▶ **YOUR GOAL**
Only certain lines below are wanted: those starting at the line containing "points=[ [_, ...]" and ending at the line containing "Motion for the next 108", both included, each retyped exactly.

▶ **TASK INPUTS**
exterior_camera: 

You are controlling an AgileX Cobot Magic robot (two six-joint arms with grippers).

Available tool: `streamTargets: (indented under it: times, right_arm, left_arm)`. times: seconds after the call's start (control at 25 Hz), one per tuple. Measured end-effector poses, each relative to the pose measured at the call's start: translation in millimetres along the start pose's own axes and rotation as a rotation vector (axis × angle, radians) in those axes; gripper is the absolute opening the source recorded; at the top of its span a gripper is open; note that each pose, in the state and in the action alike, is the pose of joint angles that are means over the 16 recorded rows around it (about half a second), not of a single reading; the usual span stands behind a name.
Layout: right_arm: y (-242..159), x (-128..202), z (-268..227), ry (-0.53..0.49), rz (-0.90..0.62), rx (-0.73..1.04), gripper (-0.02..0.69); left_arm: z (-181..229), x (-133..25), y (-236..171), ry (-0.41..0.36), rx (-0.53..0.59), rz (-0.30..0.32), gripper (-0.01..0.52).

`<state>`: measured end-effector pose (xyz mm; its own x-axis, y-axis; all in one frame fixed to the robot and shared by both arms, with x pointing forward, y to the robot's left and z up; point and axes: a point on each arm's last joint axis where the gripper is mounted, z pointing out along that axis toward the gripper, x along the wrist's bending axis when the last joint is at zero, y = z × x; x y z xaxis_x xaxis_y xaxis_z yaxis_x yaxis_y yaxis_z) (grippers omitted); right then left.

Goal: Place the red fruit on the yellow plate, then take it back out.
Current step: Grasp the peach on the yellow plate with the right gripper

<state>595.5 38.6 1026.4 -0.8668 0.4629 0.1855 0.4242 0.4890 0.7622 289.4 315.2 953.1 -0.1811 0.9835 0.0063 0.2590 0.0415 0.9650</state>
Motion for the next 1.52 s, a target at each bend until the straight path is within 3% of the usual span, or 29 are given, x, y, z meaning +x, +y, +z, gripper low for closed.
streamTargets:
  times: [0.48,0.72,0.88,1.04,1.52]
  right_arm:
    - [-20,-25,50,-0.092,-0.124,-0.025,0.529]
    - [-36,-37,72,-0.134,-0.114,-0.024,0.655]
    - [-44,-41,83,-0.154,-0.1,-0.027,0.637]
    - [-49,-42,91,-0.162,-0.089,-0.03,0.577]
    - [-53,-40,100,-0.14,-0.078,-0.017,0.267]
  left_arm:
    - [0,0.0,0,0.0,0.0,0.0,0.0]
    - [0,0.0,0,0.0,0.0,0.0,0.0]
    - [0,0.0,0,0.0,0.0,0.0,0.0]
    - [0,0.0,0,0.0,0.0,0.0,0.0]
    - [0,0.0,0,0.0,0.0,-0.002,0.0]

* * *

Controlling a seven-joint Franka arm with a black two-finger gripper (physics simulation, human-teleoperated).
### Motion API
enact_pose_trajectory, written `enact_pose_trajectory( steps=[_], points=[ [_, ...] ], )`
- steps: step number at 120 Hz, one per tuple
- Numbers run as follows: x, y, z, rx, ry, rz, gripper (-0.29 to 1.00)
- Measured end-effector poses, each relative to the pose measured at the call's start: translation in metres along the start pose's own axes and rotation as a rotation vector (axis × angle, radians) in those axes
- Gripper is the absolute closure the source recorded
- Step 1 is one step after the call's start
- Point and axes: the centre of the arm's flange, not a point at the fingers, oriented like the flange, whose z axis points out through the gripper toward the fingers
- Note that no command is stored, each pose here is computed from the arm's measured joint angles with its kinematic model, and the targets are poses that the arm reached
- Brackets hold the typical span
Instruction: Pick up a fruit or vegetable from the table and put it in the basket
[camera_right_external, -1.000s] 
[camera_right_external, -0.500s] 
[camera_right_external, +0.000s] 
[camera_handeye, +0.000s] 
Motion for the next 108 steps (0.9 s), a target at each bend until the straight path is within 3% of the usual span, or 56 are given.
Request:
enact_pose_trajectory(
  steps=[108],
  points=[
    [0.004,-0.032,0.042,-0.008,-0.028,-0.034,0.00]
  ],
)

▶ **TASK RESPONSE**
enact_pose_trajectory, written `enact_pose_trajectory( steps=[_], points=[ [_, ...] ], )`
- steps: step number at 120 Hz, one per tuple
- Numbers run as follows: x, y, z, rx, ry, rz, gripper (-0.29 to 1.00)
- Measured end-effector poses, each relative to the pose measured at the call's start: translation in metres along the start pose's own axes and rotation as a rotation vector (axis × angle, radians) in those axes
- Gripper is the absolute closure the source recorded
- Step 1 is one step after the call's start
- Point and axes: the centre of the arm's flange, not a point at the fingers, oriented like the flange, whose z axis points out through the gripper toward the fingers
- Note that no command is stored, each pose here is computed from the arm's measured joint angles with its kinematic model, and the targets are poses that the arm reached
- Brackets hold the typical span
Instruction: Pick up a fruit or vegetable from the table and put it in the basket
[camera_right_external, -1.000s] 
[camera_right_external, -0.500s] 
[camera_right_external, +0.000s] 
[camera_handeye, +0.000s] 
Motion for the next 108 steps (0.9 s), a target at each bend until the straight path is within 3% of the usual span, or 56 are given.

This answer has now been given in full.